Mathias Engebretsen

Personal information
- Date of birth: 24 January 1993 (age 33)
- Place of birth: Halden, Norway
- Height: 1.70 m (5 ft 7 in)
- Position: Defensive midfielder

Team information
- Current team: Kvik Halden
- Number: 23

Youth career
- 2007: Berg IL
- 2008–2011: Sarpsborg 08

Senior career*
- Years: Team / Apps / (Gls)
- 2011–2013: Sarpsborg 08 / 12 / (0)
- 2013: → Moss (loan) / 8 / (1)
- 2014–2016: Kvik Halden / 75 / (8)
- 2017: Vindbjart FK / 22 / (1)
- 2018–2023: Kvik Halden / 130 / (5)
- 2024: Råde / 24 / (4)
- 2025–: Kvik Halden / 24 / (2)

= Mathias Engebretsen =

Norwegian footballer (born 1993)

Mathias Engebretsen (born 24 January 1993) is a Norwegian footballer who is playing as a defensive midfielder for Kvik Halden FK.

Hailing from Sponvika, he started his career in Berg IL, and went on to sign for larger clubs in the district, along with Simen Standerholden and Ole Strømsborg.
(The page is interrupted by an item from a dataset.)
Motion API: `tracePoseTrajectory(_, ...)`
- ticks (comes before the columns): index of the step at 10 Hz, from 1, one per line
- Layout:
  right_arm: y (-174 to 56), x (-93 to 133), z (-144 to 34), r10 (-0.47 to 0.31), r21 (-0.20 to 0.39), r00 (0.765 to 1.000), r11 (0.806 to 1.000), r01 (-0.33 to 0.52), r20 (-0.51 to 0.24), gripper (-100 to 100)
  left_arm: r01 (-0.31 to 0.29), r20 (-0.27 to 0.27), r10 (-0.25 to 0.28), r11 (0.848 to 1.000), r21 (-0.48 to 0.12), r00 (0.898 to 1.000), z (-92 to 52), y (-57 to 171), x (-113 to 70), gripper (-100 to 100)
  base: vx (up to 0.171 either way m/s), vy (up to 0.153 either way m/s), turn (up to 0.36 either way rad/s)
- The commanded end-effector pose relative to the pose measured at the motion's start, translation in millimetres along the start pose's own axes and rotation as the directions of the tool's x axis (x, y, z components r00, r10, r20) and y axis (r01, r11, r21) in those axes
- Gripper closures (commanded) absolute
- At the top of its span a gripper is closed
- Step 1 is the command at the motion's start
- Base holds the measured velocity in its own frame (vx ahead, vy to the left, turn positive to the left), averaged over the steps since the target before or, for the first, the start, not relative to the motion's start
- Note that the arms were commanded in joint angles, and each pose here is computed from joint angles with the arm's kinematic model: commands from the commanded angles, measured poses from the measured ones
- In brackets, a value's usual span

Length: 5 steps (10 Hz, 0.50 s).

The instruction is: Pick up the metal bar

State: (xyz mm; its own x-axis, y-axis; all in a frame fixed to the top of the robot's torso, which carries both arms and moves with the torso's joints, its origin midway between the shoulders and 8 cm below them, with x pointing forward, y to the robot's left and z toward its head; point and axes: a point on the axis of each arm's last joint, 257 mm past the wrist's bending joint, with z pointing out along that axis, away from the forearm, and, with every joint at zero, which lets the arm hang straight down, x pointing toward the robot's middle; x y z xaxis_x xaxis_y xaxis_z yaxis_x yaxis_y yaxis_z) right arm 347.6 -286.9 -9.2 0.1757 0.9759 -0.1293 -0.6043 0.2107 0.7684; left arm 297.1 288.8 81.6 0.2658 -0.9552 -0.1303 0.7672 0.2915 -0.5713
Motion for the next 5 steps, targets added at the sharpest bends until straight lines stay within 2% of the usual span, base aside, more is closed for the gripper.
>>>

Engebretsen started his senior career in Sarpsborg 08 FF. The team alternated between the first and second tier, but Engebretsen appeared in the Norwegian Premier League four times in 2011 and once in 2013.

Engebretsen was also loaned out to Moss FK in 2013. Ahead of the 2014 season he joined Kvik Halden FK.